A passage that I particularly like:

"Contemporary culture is a two-tiered system, like the Morlocks and the Eloi in H.G. Wells's The Time Machine, except that it's been turned upside down. In The Time machine, the Eloi were an effete upper class, supported by lots of subterranean Morlocks who kept the technological wheels turning. But in our world it's the other way round. the Morlocks are in the minority, and they are running the show, because they understand how everything works. The much more numerous Eloi learn everything they know from being steeped from birth in electronic media directed and controlled by book-reading Morlocks. that many ignorant people would be dangerous if they got pointed in the wrong direction, and so we've evolved a popular culture that is (a) almost unbelievably infectious, and (b) neuters every person who infected by it, by rendering them unwilling to make judgments and incapable of taking stands. Morlocks, who have the energy and intelligence to comprehend details, go out and master complex subjects and produce Disney-like Sensorial Interfaces so that Eloi can get the gist without having to strain their minds or endure boredom."

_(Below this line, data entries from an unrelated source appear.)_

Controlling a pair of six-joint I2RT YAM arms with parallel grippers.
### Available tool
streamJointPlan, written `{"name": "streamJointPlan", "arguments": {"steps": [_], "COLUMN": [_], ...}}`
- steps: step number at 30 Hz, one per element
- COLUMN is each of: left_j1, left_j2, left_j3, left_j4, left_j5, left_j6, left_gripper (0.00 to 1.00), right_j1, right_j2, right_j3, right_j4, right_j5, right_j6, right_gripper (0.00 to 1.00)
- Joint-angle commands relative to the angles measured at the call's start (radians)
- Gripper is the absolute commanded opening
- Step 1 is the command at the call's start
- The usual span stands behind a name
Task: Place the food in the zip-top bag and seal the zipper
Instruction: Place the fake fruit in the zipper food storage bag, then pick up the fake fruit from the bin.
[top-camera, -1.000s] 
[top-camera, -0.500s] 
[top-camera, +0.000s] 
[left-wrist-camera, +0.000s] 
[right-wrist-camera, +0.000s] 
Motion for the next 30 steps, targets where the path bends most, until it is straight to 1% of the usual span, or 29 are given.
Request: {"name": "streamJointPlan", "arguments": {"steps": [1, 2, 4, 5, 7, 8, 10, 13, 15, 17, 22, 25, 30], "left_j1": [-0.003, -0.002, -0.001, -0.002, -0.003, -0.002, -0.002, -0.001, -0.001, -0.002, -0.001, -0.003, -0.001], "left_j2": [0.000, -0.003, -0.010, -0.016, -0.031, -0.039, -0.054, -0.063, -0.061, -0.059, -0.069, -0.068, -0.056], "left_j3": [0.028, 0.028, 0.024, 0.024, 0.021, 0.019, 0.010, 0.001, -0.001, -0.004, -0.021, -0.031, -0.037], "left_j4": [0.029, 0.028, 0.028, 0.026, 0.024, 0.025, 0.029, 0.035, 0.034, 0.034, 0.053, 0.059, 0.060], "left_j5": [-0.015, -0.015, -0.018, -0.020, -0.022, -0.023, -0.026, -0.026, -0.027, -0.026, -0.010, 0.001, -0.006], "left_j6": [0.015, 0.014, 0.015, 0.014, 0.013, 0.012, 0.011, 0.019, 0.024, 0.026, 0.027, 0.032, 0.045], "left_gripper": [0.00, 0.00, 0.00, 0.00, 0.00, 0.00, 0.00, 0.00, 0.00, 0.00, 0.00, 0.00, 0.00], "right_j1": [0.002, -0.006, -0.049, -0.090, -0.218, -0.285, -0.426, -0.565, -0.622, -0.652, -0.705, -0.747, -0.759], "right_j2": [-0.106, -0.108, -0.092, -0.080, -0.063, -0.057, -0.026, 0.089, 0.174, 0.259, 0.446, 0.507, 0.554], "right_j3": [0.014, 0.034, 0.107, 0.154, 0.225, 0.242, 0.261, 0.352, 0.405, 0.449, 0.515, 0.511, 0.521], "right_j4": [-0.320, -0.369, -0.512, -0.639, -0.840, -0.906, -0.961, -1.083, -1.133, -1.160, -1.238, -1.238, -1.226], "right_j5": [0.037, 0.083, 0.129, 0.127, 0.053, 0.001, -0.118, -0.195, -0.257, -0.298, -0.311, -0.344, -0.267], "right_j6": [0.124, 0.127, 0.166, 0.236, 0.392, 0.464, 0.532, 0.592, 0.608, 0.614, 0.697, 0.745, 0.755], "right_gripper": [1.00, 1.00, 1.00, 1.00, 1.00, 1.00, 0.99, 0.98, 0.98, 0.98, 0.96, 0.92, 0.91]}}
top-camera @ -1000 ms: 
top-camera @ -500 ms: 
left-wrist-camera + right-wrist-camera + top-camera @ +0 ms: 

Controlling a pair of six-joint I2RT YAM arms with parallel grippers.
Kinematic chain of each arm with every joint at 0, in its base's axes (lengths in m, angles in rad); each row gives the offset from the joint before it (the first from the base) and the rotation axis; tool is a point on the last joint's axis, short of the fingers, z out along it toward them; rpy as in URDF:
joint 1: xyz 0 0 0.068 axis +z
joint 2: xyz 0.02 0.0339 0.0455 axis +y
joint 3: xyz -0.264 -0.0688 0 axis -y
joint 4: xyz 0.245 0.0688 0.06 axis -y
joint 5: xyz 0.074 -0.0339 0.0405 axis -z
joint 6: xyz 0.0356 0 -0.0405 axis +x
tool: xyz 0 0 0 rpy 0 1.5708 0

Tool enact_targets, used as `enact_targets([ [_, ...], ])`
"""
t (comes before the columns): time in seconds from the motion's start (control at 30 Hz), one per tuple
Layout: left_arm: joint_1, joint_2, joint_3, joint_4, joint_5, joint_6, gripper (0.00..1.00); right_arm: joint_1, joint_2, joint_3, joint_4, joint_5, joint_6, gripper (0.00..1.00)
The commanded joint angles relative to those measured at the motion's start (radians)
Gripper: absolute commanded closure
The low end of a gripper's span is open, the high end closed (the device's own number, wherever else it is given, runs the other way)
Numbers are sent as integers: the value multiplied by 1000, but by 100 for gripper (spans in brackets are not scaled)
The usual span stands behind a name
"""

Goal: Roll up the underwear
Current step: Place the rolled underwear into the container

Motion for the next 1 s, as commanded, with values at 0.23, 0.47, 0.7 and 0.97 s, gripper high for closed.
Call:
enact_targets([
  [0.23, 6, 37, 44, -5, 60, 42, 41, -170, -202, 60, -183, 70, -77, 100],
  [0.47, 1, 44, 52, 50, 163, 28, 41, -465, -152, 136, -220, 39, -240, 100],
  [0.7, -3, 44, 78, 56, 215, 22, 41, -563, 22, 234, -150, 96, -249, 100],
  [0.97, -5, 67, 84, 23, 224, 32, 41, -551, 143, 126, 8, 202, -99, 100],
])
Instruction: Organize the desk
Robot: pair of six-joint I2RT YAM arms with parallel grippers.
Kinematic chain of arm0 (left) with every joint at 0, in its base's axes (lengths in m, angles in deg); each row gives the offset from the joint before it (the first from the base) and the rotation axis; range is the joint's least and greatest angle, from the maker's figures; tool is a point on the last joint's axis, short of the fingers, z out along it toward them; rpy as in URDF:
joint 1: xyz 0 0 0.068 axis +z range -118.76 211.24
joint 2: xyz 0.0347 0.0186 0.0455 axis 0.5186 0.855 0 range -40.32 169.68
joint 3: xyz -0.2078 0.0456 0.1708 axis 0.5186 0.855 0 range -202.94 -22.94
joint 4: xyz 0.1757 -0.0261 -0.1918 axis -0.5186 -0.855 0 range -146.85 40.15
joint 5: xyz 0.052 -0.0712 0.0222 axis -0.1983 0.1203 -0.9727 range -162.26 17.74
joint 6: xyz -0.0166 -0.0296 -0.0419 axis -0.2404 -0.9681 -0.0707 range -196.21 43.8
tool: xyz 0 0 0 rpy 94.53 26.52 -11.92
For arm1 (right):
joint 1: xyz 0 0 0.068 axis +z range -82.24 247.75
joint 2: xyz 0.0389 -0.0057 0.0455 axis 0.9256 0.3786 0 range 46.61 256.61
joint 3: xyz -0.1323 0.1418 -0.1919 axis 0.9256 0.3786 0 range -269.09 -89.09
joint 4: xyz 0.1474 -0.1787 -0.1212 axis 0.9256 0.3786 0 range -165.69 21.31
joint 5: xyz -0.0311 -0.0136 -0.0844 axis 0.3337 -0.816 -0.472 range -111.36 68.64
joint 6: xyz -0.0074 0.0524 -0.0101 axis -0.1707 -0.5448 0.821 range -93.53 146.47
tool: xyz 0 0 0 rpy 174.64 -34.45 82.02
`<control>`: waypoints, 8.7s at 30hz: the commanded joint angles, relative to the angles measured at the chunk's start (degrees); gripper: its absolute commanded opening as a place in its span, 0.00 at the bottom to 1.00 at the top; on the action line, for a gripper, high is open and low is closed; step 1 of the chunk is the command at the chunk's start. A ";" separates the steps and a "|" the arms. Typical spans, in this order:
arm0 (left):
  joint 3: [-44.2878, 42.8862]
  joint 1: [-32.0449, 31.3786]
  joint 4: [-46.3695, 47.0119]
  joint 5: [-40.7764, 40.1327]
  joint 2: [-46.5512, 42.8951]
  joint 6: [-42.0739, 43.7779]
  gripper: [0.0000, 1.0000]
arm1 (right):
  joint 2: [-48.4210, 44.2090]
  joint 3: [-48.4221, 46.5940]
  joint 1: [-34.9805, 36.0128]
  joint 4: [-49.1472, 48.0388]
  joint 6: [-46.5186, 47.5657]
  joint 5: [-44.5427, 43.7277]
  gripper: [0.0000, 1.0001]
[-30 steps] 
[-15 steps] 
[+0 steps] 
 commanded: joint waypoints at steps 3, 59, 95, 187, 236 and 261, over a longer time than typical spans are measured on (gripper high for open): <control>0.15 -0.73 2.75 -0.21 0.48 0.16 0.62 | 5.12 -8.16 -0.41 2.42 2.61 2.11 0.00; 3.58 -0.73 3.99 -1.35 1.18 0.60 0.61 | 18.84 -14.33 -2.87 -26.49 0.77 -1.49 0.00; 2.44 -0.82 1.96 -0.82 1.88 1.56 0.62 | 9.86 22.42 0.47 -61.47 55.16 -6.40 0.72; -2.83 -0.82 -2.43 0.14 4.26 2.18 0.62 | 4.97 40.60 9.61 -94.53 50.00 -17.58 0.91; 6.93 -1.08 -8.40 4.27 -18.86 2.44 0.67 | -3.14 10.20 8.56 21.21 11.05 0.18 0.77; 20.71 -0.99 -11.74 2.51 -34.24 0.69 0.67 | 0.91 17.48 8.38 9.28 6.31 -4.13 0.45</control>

Good comparison, but as he says, lest you think he's just an "intellectual throwing a tantrum," he points out that "The situation I describe here could be bad, but doesn't have to be bad and isn't necessarily bad now."

Reading the comments on amazon, you'll see the usual--some glowing "must have!" reviews, and some snobby "not technical enough" reviews. This isn't a long book, but it's a good non-fiction read. Especially for those of you who have SOME background and interest in developing technology and what it could be doing to us en masse.




1 out of 5 stars Shockingly bad   June 16, 2007
 2 out of 3 found this review helpful

I was excited about this book for about the first 10 pages. I did manage to read the first 100 pages but I just couldn't make myself read the rest of it.

This book is full of gross technical errors, sweeping generalizations, long sidebars about unrelated topics, and useless anecdotes.

I am a professional software engineer and spent years working early stage start-ups in Silicon Valley--The author knows very little about computers, programmers, and user interfaces.

Yes, the book is 10 years old, and thus is dated--but even ignoring this, the book has serious problems with its facts. The author's credentials do not enable him to write this type of book. Stick to fiction, please.



5 out of 5 stars The Reason Why I Learned to Love Linux   March 7, 2007
This book introduced me to the open source movement. Refreshing view of the programmer as "creator" in the domain of binary world. Interesting parallels to religion. This book captures the heart and soul of the information age.